Le montant total des marchés conclus en application du premier alinéa du présent article au cours d'une année ne peut excéder 15 % du montant annuel moyen des marchés du secteur économique concerné conclus par le pouvoir adjudicateur ou l'entité adjudicatrice concernés au cours des trois années précédentes.

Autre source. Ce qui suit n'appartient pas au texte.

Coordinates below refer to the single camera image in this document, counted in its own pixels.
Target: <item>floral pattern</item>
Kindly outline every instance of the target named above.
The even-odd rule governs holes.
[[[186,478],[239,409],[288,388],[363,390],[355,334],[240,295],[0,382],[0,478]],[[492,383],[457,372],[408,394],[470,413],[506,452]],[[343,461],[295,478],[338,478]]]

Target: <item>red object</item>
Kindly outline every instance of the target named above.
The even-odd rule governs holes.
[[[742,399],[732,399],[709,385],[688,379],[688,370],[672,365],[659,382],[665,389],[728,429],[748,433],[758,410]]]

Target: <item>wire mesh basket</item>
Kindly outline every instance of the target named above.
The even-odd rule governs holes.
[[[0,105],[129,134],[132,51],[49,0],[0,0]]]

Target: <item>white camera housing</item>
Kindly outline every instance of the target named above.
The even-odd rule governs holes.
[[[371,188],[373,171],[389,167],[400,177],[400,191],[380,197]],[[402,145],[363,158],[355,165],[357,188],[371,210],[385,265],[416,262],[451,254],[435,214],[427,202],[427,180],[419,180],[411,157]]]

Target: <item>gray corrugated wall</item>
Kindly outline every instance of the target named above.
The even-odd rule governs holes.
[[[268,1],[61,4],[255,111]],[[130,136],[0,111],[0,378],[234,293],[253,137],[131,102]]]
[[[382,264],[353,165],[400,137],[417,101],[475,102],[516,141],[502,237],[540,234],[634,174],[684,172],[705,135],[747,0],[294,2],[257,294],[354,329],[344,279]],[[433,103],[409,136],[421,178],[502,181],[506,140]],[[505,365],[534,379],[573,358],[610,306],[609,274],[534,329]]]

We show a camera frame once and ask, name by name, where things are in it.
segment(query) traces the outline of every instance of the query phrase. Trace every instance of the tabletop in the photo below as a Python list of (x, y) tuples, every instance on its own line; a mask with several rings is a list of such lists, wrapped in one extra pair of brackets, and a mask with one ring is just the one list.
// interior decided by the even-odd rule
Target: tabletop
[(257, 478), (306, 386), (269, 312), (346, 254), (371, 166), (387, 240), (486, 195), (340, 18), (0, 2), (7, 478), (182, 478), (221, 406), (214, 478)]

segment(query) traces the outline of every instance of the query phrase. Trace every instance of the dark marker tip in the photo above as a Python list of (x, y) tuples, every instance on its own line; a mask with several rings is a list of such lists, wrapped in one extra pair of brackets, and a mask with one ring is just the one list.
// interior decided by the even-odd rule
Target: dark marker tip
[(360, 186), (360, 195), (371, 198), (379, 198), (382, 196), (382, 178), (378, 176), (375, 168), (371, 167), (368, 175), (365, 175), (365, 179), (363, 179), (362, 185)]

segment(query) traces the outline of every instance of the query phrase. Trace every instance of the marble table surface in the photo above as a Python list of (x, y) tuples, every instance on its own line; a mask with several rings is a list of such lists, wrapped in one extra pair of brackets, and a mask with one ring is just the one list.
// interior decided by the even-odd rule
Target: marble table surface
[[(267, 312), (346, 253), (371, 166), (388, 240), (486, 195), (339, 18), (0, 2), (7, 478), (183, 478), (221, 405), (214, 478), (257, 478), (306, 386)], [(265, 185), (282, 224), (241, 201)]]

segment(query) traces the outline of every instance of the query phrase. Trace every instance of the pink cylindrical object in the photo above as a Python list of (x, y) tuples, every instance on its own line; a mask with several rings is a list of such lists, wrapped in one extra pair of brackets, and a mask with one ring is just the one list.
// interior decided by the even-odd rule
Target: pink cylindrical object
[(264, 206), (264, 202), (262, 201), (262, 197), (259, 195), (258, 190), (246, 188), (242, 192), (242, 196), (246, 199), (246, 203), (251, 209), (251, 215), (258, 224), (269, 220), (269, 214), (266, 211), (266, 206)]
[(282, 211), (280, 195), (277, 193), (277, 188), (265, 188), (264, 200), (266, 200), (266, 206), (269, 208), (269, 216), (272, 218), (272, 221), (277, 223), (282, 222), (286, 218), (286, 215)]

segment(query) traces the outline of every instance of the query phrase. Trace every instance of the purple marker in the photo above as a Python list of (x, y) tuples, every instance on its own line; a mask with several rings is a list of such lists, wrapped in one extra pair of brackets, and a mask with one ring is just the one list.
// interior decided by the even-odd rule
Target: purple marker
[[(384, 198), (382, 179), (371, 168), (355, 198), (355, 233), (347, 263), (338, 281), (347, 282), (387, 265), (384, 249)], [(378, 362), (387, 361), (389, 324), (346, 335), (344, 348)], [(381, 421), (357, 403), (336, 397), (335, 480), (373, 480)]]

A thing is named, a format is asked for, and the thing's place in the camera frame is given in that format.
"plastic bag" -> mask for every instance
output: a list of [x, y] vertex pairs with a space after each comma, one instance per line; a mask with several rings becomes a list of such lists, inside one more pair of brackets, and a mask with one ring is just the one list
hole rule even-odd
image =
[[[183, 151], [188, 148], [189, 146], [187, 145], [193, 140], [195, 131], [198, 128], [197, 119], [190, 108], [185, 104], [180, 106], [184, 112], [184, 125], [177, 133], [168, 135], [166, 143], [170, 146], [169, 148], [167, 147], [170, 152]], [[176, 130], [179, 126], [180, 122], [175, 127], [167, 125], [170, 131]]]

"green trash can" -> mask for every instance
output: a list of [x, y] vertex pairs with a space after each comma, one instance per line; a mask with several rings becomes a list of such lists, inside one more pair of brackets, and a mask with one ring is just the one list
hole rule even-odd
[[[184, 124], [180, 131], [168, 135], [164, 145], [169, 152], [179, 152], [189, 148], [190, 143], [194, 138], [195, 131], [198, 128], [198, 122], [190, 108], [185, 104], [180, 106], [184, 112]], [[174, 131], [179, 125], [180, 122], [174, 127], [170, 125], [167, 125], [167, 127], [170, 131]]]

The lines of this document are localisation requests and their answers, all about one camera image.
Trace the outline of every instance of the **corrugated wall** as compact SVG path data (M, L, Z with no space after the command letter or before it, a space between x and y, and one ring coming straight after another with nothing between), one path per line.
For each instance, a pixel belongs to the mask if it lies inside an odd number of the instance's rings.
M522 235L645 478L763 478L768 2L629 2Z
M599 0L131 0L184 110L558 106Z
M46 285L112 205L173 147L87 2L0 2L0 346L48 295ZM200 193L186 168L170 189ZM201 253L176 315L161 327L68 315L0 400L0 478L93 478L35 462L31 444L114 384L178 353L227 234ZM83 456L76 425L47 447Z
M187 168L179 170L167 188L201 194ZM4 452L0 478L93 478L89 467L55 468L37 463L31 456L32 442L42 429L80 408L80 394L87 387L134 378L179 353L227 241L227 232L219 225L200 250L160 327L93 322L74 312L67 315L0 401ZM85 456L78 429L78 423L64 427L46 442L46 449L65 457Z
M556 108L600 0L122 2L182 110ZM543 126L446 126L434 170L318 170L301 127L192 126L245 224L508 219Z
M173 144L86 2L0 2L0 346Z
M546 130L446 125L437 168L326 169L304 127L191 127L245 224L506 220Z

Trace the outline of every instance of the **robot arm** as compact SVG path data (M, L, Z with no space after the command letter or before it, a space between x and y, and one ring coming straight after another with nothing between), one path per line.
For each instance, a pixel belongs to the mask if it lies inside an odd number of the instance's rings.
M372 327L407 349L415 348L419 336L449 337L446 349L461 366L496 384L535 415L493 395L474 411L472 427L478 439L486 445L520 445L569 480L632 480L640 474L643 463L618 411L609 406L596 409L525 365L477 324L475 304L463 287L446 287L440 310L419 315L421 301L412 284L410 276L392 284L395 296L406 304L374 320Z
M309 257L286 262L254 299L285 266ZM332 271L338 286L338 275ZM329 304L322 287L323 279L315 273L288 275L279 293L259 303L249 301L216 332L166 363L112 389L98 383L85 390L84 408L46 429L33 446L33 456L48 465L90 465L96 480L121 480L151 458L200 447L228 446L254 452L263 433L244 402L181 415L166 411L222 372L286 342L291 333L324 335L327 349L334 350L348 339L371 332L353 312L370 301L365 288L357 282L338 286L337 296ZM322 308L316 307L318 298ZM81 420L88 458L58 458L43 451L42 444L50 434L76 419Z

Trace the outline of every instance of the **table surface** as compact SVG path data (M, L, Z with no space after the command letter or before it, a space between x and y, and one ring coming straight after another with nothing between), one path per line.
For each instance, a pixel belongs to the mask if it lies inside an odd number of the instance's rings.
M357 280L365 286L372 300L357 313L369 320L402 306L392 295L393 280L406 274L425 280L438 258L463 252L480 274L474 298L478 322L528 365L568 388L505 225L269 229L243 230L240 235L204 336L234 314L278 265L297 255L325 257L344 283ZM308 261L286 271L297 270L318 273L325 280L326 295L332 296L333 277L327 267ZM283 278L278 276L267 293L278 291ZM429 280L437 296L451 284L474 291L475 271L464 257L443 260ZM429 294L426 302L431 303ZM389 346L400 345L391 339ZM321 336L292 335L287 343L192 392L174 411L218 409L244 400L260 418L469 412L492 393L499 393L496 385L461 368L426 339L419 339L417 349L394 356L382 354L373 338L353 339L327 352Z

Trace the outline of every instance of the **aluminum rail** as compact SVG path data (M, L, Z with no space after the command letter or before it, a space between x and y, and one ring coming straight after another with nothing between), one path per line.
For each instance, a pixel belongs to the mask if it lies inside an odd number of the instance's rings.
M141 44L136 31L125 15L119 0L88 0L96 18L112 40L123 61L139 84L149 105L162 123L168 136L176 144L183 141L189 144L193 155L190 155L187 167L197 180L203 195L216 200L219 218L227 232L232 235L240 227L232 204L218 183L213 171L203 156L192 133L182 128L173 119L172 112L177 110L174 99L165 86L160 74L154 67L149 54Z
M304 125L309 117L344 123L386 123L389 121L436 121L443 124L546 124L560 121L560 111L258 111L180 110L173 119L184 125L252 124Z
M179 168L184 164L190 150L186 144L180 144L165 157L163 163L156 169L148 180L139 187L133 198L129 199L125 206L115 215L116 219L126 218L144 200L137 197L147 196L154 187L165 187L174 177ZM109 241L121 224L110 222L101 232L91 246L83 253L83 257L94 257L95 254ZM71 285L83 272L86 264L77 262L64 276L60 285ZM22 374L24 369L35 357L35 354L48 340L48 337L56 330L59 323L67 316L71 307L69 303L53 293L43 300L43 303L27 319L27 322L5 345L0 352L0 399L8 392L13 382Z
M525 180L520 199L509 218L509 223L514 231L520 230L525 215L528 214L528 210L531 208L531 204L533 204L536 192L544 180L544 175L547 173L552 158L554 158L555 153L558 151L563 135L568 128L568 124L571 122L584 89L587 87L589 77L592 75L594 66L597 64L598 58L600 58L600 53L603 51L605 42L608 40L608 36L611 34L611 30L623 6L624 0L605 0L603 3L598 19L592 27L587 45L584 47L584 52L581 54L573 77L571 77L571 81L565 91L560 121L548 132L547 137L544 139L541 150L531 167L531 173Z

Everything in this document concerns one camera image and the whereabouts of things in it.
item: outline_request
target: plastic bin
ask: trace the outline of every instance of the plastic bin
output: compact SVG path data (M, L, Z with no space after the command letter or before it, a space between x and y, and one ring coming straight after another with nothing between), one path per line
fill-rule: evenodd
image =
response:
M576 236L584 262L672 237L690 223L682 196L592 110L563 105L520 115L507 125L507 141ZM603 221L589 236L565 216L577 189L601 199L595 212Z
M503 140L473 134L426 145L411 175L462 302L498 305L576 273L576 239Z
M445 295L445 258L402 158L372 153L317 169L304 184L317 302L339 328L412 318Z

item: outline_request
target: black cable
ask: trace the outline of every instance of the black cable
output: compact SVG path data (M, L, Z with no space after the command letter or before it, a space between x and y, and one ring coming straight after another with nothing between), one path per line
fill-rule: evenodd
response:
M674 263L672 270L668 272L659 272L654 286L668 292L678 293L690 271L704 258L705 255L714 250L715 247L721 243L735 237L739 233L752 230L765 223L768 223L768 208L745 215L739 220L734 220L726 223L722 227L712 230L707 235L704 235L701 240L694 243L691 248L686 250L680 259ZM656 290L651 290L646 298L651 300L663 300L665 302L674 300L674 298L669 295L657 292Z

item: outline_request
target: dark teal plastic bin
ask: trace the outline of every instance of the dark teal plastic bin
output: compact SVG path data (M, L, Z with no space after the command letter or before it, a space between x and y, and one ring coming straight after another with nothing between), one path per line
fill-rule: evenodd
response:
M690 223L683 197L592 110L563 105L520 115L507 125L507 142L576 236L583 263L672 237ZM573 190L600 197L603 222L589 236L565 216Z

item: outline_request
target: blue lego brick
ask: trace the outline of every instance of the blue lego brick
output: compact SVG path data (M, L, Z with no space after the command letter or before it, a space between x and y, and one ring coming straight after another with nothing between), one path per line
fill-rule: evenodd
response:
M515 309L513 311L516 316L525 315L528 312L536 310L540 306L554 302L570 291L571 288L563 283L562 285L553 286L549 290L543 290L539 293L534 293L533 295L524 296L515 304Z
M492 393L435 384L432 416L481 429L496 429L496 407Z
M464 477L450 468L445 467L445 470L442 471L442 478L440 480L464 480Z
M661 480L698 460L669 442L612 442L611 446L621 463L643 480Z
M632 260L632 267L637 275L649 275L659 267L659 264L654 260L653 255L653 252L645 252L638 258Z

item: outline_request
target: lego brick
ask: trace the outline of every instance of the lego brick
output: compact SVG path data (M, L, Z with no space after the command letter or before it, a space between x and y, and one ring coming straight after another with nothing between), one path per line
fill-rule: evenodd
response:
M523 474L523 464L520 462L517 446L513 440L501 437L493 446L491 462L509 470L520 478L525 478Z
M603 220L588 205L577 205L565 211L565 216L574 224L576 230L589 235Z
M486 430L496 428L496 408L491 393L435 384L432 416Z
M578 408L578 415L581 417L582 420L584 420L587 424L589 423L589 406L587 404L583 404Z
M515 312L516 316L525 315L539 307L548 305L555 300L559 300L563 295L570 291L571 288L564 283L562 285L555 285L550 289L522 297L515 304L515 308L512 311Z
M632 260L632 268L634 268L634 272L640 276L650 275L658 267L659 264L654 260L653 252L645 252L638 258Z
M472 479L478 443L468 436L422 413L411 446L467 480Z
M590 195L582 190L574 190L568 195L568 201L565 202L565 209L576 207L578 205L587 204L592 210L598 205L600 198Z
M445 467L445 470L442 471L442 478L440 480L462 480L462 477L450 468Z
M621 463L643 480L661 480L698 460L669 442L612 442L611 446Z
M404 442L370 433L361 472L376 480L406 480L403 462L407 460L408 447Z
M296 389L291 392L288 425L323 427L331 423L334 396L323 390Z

Dans des conditions définies par voie réglementaire, pour les marchés dont le montant estimé est supérieur à 500 000 euros hors taxes, les soumissionnaires doivent présenter un plan de sous-traitance prévoyant le montant et les modalités de participation des petites et moyennes entreprises locales.
II.-Le I du présent article entre en vigueur le 1er janvier 2018.